WHAT IS NEEDED → From first entry to last, give the listing again verbatim.

--*--

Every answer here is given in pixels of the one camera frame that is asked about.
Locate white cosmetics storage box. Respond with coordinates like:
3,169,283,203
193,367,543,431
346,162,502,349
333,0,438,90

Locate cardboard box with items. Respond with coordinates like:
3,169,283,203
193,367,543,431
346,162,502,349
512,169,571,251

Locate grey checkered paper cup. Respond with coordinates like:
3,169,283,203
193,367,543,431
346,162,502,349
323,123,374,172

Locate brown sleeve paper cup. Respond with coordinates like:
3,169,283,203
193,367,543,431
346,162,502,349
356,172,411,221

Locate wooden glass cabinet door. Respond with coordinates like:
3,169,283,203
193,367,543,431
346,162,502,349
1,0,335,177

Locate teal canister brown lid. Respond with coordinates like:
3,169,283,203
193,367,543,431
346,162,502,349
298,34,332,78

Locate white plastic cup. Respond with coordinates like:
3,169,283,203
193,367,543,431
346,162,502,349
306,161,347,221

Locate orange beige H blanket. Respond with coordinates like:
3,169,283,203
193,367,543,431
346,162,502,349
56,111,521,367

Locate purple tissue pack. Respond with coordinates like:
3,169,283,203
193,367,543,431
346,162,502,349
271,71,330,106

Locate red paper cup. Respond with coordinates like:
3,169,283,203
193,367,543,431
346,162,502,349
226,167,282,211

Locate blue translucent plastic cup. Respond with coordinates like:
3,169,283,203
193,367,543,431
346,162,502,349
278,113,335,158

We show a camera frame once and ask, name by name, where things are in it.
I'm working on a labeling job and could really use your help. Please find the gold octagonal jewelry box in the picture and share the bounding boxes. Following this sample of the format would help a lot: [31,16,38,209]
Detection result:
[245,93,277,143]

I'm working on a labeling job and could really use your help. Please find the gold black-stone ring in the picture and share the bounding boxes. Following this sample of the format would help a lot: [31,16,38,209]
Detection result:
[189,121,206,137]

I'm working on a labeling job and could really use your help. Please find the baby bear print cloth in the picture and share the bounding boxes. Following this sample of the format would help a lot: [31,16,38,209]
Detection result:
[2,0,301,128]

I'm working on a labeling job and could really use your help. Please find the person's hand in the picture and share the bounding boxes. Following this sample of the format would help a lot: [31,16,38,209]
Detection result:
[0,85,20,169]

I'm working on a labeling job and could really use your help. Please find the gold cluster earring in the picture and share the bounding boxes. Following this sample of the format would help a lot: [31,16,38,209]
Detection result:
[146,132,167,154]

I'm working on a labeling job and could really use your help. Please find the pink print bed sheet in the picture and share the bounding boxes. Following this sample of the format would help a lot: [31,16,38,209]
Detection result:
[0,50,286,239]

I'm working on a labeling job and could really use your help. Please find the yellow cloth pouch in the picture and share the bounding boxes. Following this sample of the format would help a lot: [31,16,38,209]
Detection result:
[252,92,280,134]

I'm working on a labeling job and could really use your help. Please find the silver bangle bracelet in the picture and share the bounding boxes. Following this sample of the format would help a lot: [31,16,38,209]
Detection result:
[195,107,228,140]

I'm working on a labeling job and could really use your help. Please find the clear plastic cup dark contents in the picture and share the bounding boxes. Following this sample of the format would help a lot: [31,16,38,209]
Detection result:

--*--

THE ANSWER →
Every answer here is given in pixels of the one camera frame that is asked about.
Locate white cosmetics storage box. Respond with coordinates like:
3,169,283,203
193,367,543,431
346,162,502,349
333,0,438,90

Locate cardboard box with items. Respond with coordinates like:
3,169,283,203
193,367,543,431
346,162,502,349
512,169,571,251

Locate grey checkered paper cup. Respond with coordinates like:
3,169,283,203
193,367,543,431
346,162,502,349
323,123,374,172

Locate brown sleeve paper cup. Respond with coordinates like:
3,169,283,203
193,367,543,431
346,162,502,349
356,172,411,221

Locate wooden glass cabinet door. Respond with coordinates like:
3,169,283,203
193,367,543,431
346,162,502,349
1,0,335,177

Locate teal canister brown lid. Respond with coordinates like:
3,169,283,203
193,367,543,431
346,162,502,349
298,34,332,78

Locate white plastic cup. Respond with coordinates like:
3,169,283,203
193,367,543,431
346,162,502,349
306,161,347,221

Locate orange beige H blanket. Respond with coordinates like:
3,169,283,203
193,367,543,431
346,162,502,349
56,111,521,367

Locate purple tissue pack. Respond with coordinates like:
3,169,283,203
193,367,543,431
346,162,502,349
271,71,330,106

Locate red paper cup. Respond with coordinates like:
3,169,283,203
193,367,543,431
346,162,502,349
226,167,282,211

Locate blue translucent plastic cup. Respond with coordinates like:
3,169,283,203
193,367,543,431
346,162,502,349
278,113,335,158

We show a camera frame once and ask, name by name, where things are in it.
I'm working on a labeling job and could really use your help. Please find the gold octagonal jewelry box in the picture and share the bounding boxes. Following this sample of the format would help a lot: [31,16,38,209]
Detection result:
[245,93,277,143]

I'm working on a labeling job and could really use your help. Please find the gold black-stone ring in the picture and share the bounding boxes. Following this sample of the format would help a lot: [31,16,38,209]
Detection result:
[189,121,206,137]

I'm working on a labeling job and could really use your help. Please find the baby bear print cloth in the picture and share the bounding boxes. Following this sample of the format would help a lot: [31,16,38,209]
Detection result:
[2,0,301,128]

I'm working on a labeling job and could really use your help. Please find the person's hand in the picture and share the bounding boxes. Following this sample of the format would help a lot: [31,16,38,209]
Detection result:
[0,85,20,169]

I'm working on a labeling job and could really use your help. Please find the gold cluster earring in the picture and share the bounding boxes. Following this sample of the format would help a lot: [31,16,38,209]
Detection result:
[146,132,167,154]

I'm working on a labeling job and could really use your help. Please find the pink print bed sheet in the picture and share the bounding boxes. Following this sample of the format would help a lot: [31,16,38,209]
Detection result:
[0,50,286,239]

I'm working on a labeling job and could really use your help. Please find the yellow cloth pouch in the picture and share the bounding boxes. Following this sample of the format would help a lot: [31,16,38,209]
Detection result:
[252,92,280,134]

I'm working on a labeling job and could really use your help. Please find the silver bangle bracelet in the picture and share the bounding boxes. Following this sample of the format would help a lot: [31,16,38,209]
Detection result:
[195,107,228,140]

I'm working on a labeling job and could really use your help. Please find the clear plastic cup dark contents in the picture and share the bounding boxes. Following this sample of the format would help a lot: [31,16,38,209]
Detection result:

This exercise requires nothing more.